Poor Exercise Capacity on Stress Echo in Women Predicts Death From CVD
Poor functional capacity on stress echocardiography was also linked with deaths from cancer and other causes, new data show.
Higher functional capacity assessed by exercise stress echocardiography is associated with a lower risk of cardiovascular mortality in women, as well as with a lower risk of death from cancer and other causes, according to a study presented last week at the European Society of Cardiology’s EuroEcho 2019.
During an average of 4.6 years follow-up, the annualized rate of death from cardiovascular causes was approximately four times lower in women who achieved a maximal workload of 10 metabolic equivalents (METs) or greater when compared with women who couldn’t achieve this standard (0.6% vs 2.2%; P < 0.001). Similarly, annualized rates of cancer deaths were twofold lower in the women with good functional capacity (0.4% vs 0.9%; P < 0.001).
The equivalent of 10 METs is roughly the ability to walk up four flights of stairs in approximately 45 seconds without stopping or to walk “very fast” up three flights, according to lead investigator Jesús Peteiro-Vazquez, MD, PhD (University Hospital A Coruña, Spain).
Exercise stress echocardiography allows physicians to capture not only clinical and ECG information, but also resting and exercise echocardiographic data, Peteiro-Vazquez said.
“For a long time, it’s been known that this kind of test predicts cardiovascular mortality, but less is known about other types of mortality,” he told TCTMD.
Additionally, the data underpinning the link between exercise capacity and longevity is not as robust in women as it is in men, since male subjects have dominated prior studies, he said.
In their retrospective analysis, which included 4,714 adult women (mean age 64 years) referred for treadmill exercise echocardiography for known or suspected coronary artery disease, clinical characteristics and echocardiographic variables (eg, abnormal wall motion abnormalities indicating ischemia or valvular/myocardial disease) were associated with an increased risk of cardiovascular mortality, as was the maximal achieved workload as measured by METs.

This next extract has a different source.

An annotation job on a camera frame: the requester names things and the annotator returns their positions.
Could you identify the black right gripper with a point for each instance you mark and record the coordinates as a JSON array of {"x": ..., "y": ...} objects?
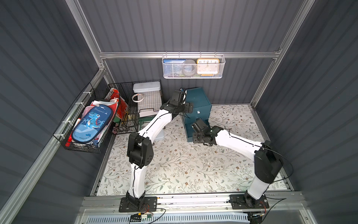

Exercise capacity as expressed by the maximal workload also predicted the risk of cancer mortality and deaths from noncancer/noncardiovascular causes. The annualized rate of death from these other causes was 0.3% in those with good exercise capacity (≥ 10 METs) versus 1.4% in those with poor capacity. Ischemia on exercise echocardiography was not associated with an increased risk of cancer mortality or deaths from noncancer/noncardiovascular causes, nor were any other echocardiographic variables.
“The imaging is very important to predict cardiovascular mortality, but the time the patients spent walking on the treadmill is also important for predicting other types of death, including deaths from cancer and noncardiovascular- and noncancer-related causes,” said Peteiro-Vazquez.
The study, he added, suggests that exercise stress echocardiography can provide useful information for patients and physicians about the risk of death from noncardiovascular causes. Even if the echocardiogram suggests normal heart function, women are still at risk of death from cancer and other causes if the exercise capacity is poor, according to Peteiro-Vazquez.
Peteiro-Vazquez JC, Bouzas-Mosquera A, Pertega S, et al. Prediction of different causes of mortality by exercise echocardiography in women. Presented at: EuroEcho 2019. December 7, 2019. Vienna, Austria.
- Peteiro-Vazquez reports no relevant conflicts of interest.